» Available data:
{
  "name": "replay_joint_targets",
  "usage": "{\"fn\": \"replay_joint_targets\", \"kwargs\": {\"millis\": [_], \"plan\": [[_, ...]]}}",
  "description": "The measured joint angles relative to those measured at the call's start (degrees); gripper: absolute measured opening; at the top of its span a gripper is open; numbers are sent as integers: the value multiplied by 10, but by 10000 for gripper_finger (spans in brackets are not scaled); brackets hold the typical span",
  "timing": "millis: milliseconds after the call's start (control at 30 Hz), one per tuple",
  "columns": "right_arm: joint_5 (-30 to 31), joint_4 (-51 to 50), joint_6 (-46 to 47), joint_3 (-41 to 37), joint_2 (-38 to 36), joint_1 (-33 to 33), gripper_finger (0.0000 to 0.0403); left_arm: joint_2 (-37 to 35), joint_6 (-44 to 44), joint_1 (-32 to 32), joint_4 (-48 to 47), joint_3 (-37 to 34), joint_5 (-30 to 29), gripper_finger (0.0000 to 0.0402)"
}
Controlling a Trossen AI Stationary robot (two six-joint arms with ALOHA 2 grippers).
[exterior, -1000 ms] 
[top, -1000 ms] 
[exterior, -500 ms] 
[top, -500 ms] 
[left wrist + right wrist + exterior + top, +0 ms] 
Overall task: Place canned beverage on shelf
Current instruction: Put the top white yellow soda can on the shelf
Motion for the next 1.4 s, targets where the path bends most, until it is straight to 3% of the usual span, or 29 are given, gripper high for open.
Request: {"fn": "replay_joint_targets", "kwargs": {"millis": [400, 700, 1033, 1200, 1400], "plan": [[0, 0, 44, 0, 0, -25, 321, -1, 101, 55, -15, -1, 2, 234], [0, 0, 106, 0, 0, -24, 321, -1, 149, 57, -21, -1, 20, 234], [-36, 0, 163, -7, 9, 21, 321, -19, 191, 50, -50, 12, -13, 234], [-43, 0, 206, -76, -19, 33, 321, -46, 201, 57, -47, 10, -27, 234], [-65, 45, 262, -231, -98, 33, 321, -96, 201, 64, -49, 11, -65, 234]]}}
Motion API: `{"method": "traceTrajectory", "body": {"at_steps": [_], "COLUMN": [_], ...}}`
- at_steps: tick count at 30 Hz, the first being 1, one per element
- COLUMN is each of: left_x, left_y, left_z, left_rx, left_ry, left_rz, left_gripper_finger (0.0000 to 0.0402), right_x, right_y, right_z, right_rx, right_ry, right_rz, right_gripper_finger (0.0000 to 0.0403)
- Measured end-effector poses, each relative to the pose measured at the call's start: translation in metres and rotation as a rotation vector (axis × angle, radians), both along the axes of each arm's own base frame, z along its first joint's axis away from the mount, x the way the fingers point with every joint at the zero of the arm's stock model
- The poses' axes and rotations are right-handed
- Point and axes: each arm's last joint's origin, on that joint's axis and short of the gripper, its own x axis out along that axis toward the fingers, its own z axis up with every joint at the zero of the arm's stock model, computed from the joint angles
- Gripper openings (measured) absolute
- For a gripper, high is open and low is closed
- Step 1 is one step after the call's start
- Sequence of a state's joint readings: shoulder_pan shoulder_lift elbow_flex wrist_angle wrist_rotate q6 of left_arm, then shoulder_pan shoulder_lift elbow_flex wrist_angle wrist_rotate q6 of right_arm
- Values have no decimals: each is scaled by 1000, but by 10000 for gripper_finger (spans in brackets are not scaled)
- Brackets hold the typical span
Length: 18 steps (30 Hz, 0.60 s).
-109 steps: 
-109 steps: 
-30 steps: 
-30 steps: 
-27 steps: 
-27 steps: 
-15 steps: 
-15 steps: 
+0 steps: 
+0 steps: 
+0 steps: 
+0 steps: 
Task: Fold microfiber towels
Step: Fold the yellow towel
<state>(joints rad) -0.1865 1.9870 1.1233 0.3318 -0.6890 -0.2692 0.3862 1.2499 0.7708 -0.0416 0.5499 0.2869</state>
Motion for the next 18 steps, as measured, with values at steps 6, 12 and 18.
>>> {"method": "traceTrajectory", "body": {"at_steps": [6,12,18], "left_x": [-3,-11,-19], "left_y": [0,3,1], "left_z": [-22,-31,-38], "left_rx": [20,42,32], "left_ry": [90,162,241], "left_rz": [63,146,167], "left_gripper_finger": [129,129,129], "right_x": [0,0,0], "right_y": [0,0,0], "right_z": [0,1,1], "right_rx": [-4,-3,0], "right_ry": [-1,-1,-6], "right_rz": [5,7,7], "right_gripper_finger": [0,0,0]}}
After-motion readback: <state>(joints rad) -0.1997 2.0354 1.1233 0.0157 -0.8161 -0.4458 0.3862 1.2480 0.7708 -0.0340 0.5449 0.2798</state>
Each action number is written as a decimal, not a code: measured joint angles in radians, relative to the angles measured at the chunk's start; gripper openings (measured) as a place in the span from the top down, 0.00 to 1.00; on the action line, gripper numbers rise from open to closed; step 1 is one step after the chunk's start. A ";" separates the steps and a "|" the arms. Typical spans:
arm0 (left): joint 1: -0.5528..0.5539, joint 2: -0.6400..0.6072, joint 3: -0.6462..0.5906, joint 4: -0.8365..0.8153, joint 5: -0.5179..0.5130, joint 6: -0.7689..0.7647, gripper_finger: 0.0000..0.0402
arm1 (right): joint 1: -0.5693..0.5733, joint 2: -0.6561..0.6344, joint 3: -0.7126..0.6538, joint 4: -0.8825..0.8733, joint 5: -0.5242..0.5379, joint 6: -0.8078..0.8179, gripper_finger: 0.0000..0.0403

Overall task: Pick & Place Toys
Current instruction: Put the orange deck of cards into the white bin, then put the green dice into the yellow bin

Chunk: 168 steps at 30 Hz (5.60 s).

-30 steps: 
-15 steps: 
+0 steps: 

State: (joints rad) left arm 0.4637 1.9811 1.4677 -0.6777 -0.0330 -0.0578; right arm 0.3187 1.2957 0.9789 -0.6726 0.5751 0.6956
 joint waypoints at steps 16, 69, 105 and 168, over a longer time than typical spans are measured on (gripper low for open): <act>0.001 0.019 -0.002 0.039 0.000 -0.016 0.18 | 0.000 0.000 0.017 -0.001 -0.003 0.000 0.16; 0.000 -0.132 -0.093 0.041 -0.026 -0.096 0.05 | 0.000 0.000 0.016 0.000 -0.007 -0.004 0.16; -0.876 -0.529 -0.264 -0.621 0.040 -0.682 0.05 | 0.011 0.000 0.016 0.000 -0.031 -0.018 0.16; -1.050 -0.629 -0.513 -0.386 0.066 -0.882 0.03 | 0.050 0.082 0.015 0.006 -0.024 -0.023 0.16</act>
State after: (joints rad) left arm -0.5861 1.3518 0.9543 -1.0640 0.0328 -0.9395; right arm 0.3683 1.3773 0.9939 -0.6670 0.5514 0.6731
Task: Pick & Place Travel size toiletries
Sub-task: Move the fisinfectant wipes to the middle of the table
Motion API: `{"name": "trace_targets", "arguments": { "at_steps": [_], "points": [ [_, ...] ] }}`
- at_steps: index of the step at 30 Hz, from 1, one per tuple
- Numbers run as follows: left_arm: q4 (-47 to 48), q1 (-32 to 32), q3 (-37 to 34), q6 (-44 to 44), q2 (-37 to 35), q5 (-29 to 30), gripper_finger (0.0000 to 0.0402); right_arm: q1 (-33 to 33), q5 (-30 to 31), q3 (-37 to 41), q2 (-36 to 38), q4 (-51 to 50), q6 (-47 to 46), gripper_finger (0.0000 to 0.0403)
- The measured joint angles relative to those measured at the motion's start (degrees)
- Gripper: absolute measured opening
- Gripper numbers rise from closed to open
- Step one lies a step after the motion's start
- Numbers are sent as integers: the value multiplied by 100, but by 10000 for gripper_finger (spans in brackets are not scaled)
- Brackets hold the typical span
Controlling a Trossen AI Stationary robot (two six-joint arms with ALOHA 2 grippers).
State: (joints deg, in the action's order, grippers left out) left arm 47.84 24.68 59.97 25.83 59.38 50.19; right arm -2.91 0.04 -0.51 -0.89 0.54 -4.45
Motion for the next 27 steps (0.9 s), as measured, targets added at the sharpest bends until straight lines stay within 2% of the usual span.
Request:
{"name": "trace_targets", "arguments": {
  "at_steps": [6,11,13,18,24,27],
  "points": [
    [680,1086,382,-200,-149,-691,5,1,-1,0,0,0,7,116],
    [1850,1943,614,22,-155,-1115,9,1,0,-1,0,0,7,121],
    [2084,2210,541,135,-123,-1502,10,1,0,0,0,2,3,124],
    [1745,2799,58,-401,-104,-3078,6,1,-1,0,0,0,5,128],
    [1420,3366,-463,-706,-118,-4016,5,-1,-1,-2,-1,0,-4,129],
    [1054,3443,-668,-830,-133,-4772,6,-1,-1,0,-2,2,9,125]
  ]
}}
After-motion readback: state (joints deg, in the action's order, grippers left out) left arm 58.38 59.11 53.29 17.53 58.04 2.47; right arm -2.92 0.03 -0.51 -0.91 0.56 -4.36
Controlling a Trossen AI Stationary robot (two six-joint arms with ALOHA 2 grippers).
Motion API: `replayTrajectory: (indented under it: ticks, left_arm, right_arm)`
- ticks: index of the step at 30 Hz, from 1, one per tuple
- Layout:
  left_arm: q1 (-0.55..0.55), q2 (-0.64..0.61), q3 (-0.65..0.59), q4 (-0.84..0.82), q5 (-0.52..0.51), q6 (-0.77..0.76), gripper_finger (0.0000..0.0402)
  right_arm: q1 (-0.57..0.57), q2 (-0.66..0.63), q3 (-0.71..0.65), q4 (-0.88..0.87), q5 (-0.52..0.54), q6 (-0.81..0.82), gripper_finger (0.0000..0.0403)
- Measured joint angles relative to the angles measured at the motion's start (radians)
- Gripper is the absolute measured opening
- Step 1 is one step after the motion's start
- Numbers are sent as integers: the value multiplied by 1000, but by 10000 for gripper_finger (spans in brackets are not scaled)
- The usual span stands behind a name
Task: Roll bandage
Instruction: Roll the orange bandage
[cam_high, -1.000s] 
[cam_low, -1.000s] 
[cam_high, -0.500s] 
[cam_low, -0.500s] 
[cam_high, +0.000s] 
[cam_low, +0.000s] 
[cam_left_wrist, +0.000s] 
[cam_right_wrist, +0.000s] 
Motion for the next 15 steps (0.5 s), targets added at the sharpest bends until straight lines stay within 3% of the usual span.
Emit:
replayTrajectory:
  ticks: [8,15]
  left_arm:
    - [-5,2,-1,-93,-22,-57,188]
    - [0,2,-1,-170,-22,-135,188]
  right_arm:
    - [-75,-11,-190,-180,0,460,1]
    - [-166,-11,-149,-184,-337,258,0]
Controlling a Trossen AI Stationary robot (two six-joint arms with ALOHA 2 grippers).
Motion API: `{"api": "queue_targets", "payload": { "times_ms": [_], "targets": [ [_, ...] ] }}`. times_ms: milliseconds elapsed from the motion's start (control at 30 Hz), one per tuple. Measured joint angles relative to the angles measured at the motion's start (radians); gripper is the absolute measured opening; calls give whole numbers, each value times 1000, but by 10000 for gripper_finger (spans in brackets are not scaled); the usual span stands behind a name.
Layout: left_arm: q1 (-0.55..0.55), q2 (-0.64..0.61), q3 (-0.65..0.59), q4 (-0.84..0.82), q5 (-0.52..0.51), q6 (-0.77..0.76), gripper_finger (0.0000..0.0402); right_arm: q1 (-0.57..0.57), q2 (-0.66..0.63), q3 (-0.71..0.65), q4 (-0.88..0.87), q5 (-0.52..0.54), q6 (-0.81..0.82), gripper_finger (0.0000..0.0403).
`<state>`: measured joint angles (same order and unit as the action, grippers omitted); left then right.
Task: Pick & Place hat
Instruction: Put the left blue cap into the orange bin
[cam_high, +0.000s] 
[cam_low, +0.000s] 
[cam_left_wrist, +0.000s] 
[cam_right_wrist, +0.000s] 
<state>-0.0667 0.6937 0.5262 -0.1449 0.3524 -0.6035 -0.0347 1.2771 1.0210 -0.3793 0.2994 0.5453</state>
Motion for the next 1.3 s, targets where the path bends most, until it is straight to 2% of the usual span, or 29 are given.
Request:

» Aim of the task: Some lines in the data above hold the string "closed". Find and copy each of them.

» The completed task:
- For a gripper, high is open and low is closed
Each action number is written as a decimal, not a code: measured joint angles in radians, relative to the angles measured at the chunk's start; gripper openings (measured) as a place in the span from the top down, 0.00 to 1.00; on the action line, gripper numbers rise from open to closed; step 1 is one step after the chunk's start. A ";" separates the steps and a "|" the arms. Typical spans:
- Gripper numbers rise from closed to open

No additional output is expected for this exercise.